**WHAT IS REQUIRED**
Among the records, find the lines that hold the string "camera" and return them.

::: LISTED RECORDS :::

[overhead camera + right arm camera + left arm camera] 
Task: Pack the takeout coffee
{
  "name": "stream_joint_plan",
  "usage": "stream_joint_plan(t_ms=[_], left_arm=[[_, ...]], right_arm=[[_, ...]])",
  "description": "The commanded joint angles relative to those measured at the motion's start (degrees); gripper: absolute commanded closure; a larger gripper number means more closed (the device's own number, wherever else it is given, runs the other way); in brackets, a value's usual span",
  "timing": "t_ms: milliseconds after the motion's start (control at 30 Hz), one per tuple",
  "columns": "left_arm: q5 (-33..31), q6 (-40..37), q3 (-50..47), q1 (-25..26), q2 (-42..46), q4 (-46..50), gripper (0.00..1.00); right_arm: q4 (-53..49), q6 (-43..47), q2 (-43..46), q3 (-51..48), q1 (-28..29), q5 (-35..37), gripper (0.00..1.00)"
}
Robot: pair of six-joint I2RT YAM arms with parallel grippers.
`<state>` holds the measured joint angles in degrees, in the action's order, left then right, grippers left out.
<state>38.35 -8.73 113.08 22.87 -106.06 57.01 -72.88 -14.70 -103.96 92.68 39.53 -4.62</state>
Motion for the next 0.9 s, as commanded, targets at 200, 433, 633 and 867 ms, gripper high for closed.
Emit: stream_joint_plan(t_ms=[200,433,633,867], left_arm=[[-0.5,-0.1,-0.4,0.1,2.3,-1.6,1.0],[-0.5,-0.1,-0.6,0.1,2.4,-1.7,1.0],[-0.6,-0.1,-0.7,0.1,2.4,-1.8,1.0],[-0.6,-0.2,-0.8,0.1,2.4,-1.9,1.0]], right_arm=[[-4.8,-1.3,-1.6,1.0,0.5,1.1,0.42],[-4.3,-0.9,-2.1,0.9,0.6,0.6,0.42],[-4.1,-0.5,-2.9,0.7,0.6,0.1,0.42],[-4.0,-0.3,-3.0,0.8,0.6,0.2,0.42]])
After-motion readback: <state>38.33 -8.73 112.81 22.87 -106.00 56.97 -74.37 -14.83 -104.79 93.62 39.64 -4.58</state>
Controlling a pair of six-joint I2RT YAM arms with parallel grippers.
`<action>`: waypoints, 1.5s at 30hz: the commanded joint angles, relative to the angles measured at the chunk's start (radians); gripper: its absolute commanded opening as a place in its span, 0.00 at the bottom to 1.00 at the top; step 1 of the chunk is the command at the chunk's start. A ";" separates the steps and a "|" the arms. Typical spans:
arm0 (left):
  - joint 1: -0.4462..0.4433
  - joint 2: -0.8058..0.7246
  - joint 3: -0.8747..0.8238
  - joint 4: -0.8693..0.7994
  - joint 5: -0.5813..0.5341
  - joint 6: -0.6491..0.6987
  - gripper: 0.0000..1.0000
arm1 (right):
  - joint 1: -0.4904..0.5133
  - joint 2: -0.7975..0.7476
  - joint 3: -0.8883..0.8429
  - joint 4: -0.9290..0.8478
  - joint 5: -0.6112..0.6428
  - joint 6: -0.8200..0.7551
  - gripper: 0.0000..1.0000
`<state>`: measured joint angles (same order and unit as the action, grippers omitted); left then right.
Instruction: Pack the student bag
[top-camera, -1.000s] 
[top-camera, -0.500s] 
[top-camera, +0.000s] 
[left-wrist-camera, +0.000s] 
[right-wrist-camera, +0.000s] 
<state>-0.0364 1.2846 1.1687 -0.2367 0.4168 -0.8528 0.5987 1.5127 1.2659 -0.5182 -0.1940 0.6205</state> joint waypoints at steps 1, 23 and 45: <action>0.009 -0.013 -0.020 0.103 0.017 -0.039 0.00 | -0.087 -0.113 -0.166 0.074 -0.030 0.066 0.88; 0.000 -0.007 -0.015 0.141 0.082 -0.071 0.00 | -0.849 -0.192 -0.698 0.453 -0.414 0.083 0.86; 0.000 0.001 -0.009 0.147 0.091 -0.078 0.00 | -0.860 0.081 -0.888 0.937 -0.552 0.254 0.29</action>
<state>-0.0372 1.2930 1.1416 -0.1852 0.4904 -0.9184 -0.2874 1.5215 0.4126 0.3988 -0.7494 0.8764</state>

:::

**SOLUTION TO THE PROBLEM**
[overhead camera + right arm camera + left arm camera] 
[top-camera, -1.000s] 
[top-camera, -0.500s] 
[top-camera, +0.000s] 
[left-wrist-camera, +0.000s] 
[right-wrist-camera, +0.000s] 

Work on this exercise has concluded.